O Código Civil, em seu artigo 1.336, estabelece que o condômino tem o direito de usar sua propriedade, desde que não prejudique o bem-estar coletivo. Isso inclui a posse de animais, desde que não causem perturbações significativas. Além disso, o artigo 936 determina que o tutor é responsável por eventuais danos causados pelo animal, exceto em casos de força maior ou culpa comprovada da vítima.

O Código Civil, ainda, no seu artigo 1228, garante o direito à propriedade. Não obstante a isto, é importante saber que a convenção de cada condomínio e seu regimento interno poderão normatizar e regular a vida dos pets em condomínios, como, por exemplo, regular aspectos como circulação nas áreas comuns, uso de guia ou focinheira, e cuidados com higiene e ruídos. Importante destacar que essas regras devem ser proporcionais, justificadas e aprovadas em assembleia, respeitando o princípio da razoabilidade.

Além disso, o reconhecimento dos animais como seres sencientes — capazes de sentir emoções e protegidos juridicamente — fortalece a ideia de que pets são parte legítima da vida familiar, inclusive nas chamadas famílias multiespécie, conceito já acolhido por decisões judiciais recentes.

Recentemente, dois julgamentos em cidades distintas ilustraram bem esse equilíbrio: um em Parnamirim-RN, no 2º Juizado Especial Cível, Criminal e da Fazenda Pública da comarca; e outro em Ribeirão Preto-SP, na Apelação Cível nº 1017309-85.2022.8.26.0506. Ambos reforçam que viver em comunidade exige bom senso — e, mais do que isso, empatia e compreensão.

No caso potiguar, um morador tentou proibir a permanência de cães no condomínio alegando que os latidos causavam “incômodo excessivo”. No entanto, o Judiciário foi categórico: não houve comprovação de que os sons ultrapassavam os limites razoáveis do convívio humano. Afinal, como bem destacou o juiz, latidos ocasionais são parte da natureza — especialmente em lares com pets.

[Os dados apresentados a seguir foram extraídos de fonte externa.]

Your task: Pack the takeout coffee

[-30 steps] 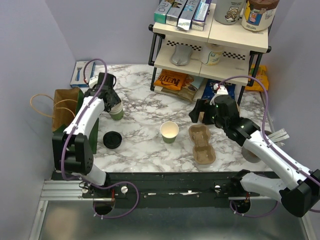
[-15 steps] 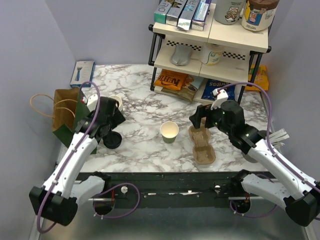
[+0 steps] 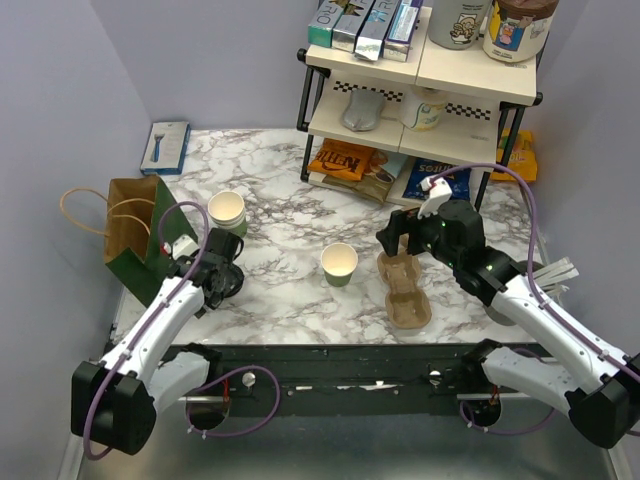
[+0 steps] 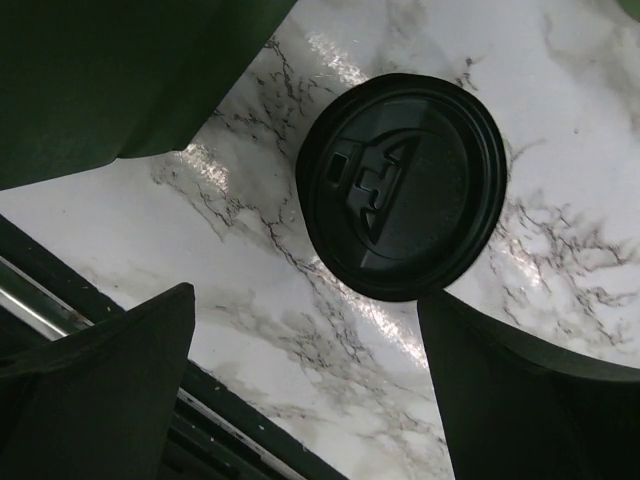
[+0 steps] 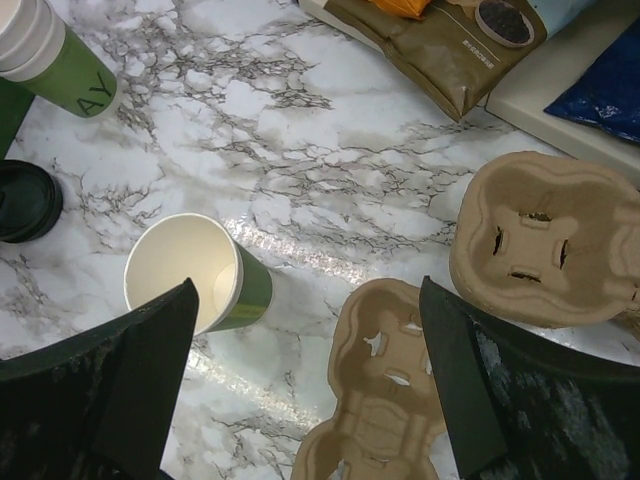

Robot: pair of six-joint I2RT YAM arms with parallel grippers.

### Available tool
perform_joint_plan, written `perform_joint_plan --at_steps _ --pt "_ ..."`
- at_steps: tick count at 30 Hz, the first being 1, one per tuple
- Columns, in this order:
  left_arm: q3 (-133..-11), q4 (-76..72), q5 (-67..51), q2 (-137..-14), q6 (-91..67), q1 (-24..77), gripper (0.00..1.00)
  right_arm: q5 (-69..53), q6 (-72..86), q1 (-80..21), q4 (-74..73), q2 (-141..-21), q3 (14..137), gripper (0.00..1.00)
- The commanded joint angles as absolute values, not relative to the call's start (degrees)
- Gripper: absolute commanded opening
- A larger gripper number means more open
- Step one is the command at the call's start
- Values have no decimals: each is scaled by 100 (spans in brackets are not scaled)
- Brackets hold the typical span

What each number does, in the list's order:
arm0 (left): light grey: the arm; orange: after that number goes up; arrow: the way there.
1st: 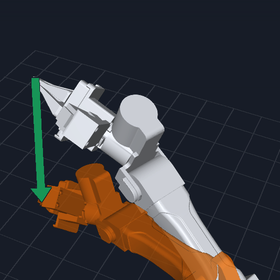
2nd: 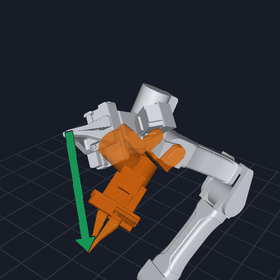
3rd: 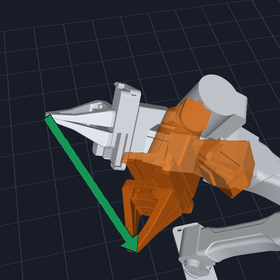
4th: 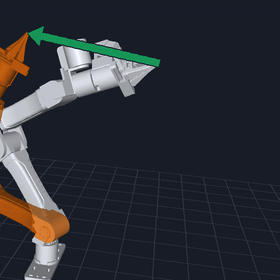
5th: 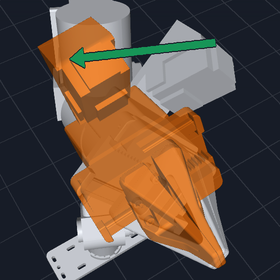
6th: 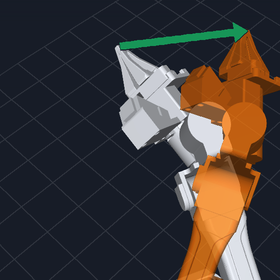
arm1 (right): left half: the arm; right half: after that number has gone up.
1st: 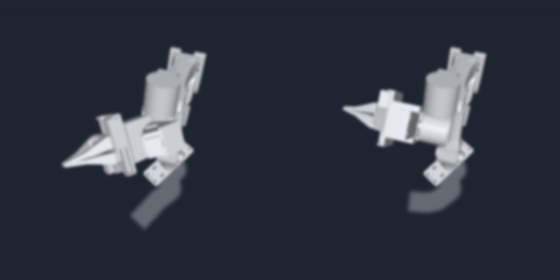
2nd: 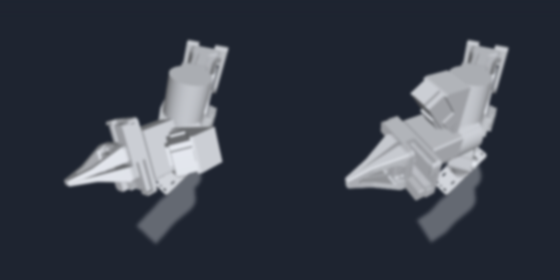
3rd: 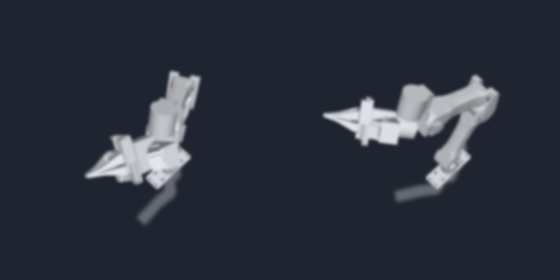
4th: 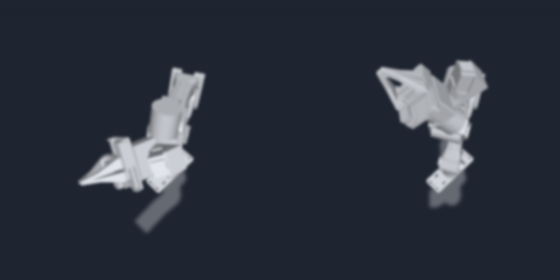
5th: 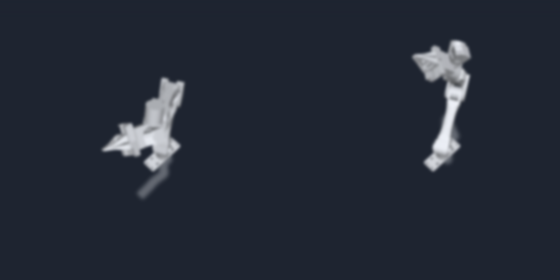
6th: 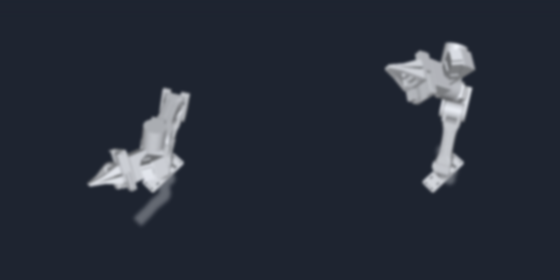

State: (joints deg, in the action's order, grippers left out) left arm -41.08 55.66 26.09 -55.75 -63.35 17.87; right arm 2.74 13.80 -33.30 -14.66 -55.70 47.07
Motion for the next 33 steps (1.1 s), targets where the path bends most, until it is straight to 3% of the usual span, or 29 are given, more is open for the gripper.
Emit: perform_joint_plan --at_steps 1,12,19,29,33 --pt "-3649 4757 2724 -5660 -6723 1617 96 457 1283 -3340 -1450 -5555 4658 100" --pt "-3129 3613 2277 -5932 -6443 967 85 756 1274 -3340 -1520 -5432 4658 100" --pt "-3094 3147 1899 -6108 -6153 975 72 800 1283 -3340 -1529 -5440 4667 100" --pt "-3084 2479 1055 -6504 -5608 1370 64 352 1152 -3340 -1547 -5519 4737 99" --pt "-3190 2215 704 -6679 -5415 1537 62 -376 1064 -3340 -1494 -5721 4816 96"
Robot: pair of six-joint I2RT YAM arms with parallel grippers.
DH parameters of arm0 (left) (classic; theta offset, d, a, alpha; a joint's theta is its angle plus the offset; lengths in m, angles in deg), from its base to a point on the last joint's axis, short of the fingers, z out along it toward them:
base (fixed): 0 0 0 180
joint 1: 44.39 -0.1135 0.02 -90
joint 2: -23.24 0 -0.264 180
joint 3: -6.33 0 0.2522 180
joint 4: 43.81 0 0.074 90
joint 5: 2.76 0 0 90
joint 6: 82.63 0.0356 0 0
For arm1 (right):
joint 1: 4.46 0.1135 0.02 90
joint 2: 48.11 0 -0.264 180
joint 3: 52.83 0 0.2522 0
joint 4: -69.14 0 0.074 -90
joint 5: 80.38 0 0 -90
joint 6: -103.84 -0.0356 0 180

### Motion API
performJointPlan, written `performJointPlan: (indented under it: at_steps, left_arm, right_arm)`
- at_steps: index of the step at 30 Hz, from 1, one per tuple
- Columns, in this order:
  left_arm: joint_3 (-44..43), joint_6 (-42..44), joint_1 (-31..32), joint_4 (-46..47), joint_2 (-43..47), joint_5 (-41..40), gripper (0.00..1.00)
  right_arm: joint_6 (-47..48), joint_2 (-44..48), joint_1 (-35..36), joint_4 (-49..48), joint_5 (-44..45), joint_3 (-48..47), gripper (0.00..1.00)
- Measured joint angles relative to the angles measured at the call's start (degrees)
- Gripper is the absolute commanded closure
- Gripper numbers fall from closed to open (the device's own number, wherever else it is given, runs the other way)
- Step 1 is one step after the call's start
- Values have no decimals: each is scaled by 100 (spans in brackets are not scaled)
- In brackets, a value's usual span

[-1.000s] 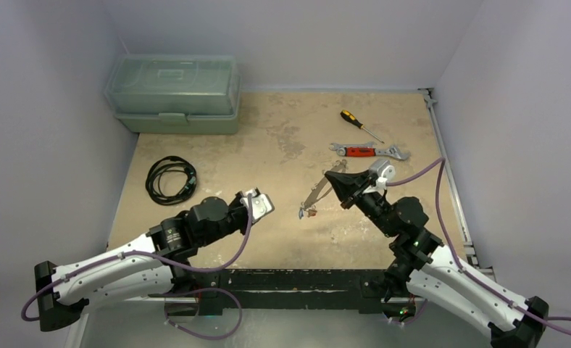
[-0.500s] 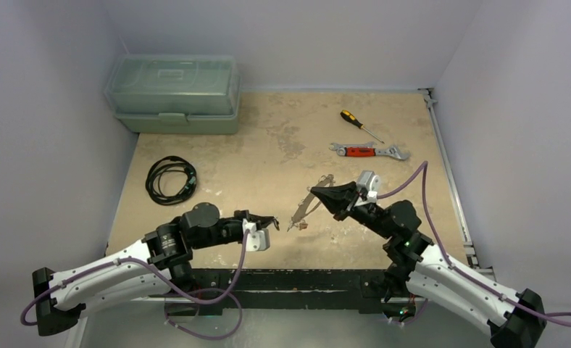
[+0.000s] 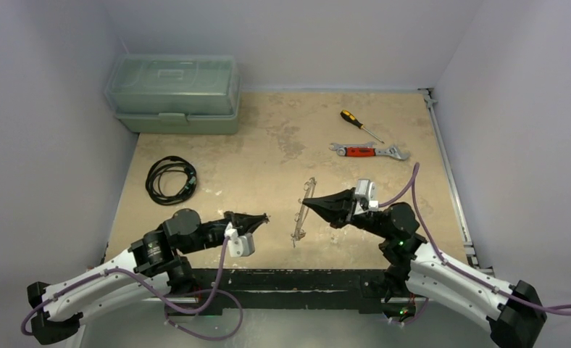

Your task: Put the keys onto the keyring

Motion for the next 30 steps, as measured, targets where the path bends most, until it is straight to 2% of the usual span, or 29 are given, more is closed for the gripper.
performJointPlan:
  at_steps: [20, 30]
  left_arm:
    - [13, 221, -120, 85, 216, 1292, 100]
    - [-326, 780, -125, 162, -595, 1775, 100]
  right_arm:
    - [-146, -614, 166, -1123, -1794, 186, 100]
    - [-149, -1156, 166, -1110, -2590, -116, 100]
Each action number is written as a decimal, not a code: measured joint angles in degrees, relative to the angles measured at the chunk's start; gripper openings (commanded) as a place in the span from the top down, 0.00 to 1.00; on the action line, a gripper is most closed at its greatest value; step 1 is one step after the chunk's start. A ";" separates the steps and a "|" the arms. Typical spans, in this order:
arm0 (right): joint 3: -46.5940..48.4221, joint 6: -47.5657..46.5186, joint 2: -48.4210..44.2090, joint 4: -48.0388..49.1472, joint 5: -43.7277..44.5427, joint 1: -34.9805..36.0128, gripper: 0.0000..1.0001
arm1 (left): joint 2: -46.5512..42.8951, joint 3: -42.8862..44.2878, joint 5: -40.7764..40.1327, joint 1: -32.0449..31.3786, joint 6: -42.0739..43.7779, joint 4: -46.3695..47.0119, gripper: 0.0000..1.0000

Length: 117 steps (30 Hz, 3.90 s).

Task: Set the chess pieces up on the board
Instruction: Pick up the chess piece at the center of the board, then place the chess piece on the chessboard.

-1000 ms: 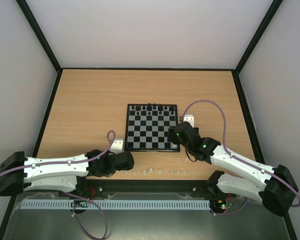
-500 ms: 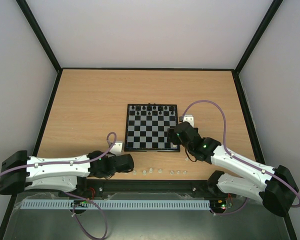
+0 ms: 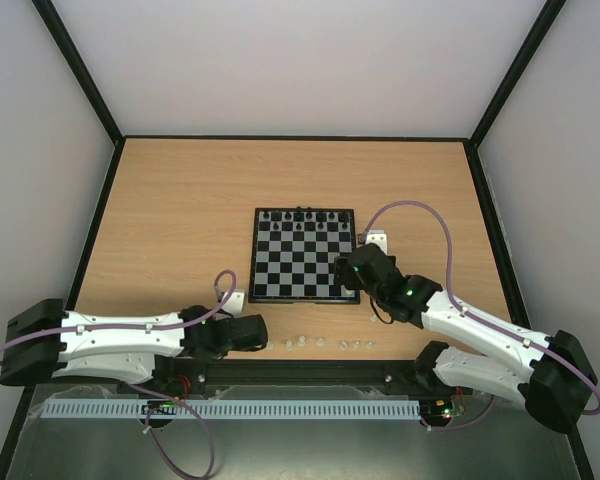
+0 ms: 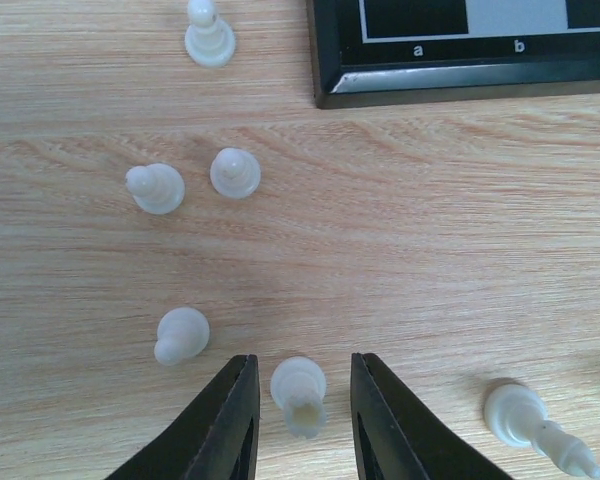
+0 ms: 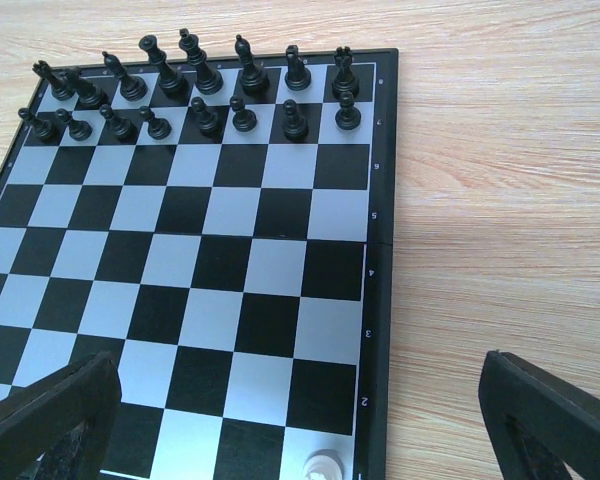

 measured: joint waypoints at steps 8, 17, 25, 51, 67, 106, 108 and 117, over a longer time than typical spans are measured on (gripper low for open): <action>0.00 0.00 0.00 0.02 -0.02 0.00 0.01 | 0.20 -1.16 0.87 -0.31 -0.55 0.13 0.72; -0.02 0.00 0.00 0.02 -0.02 0.00 0.01 | 0.90 -1.75 1.81 -1.05 -0.70 0.52 0.77; -0.02 0.00 0.00 0.02 -0.02 0.00 0.01 | 1.64 -2.51 2.19 -1.22 -0.76 1.05 0.86; -0.11 0.00 0.02 0.02 0.50 0.00 0.02 | 8.24 7.43 -1.51 10.60 15.04 4.72 0.89; -0.11 0.00 0.02 0.00 1.01 0.00 0.01 | 17.51 10.84 2.14 18.84 27.71 15.54 0.91; -0.11 0.00 0.59 0.02 0.98 0.00 0.01 | 19.45 10.47 3.87 21.42 30.16 18.58 0.86; -0.11 0.00 0.96 0.02 0.96 0.00 0.01 | 19.45 10.47 3.87 21.44 30.21 18.60 0.84; -0.11 0.00 1.05 0.02 0.98 0.00 0.01 | 19.50 10.16 4.07 21.44 30.25 18.69 0.78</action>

Essa decisão representa o Princípio do Bom Senso aplicado à vida em coletividade: o que é considerado “normal” ou “aceitável” precisa estar em sintonia com a realidade compartilhada. O regimento interno do condomínio não proibia animais, e a jurisprudência do Superior Tribunal de Justiça (REsp 1.783.076/DF) reforça que a posse responsável de pets não pode ser arbitrariamente restringida. A função social da propriedade e o direito à moradia foram preservados.

Já aqui em Ribeirão Preto, o TJSP foi provocado por uma moradora que contestou uma norma condominial: a obrigatoriedade de carregar o animal no colo nas áreas comuns. A regra, embora bem-intencionada, revelava-se excessiva — especialmente para tutores de cães de porte médio ou grande. A corte foi clara: faltava razoabilidade e utilidade prática à exigência.

Ao flexibilizar a norma, o tribunal reafirmou que não é a rigidez normativa que garante a paz, mas sim a capacidade de adaptar regras à realidade concreta dos moradores. Levar um animal pela coleira, de forma segura e respeitosa, é perfeitamente compatível com a convivência harmônica.

Essas decisões vão além do universo pet. Elas são retratos vivos daquilo que se espera de uma comunidade: compreensão diante das pequenas diferenças, bom senso frente aos incômodos ocasionais e equilíbrio na aplicação das regras.

Latidos pontuais, animais que circulam com discrição — são elementos naturais do cotidiano urbano compartilhado. Proibir indiscriminadamente não traz paz; pelo contrário, pode fomentar tensão e descontentamento. Os tribunais ensinaram que paz não significa ausência de ruídos, e sim convivência respeitosa diante deles.

O verdadeiro convívio em condomínios não se constrói com proibições inflexíveis, mas com diálogo, empatia e tolerância. Aceitar as particularidades dos vizinhos — inclusive os de quatro patas — é aceitar a diversidade que pulsa nas cidades.

A paz condominial não reside no silêncio absoluto, mas na capacidade de lidar com os sons da vida com justiça e respeito. É nesse espaço — cheio de vozes, passos, latidos e encontros — que o viver em comunidade ganha seu verdadeiro sentido.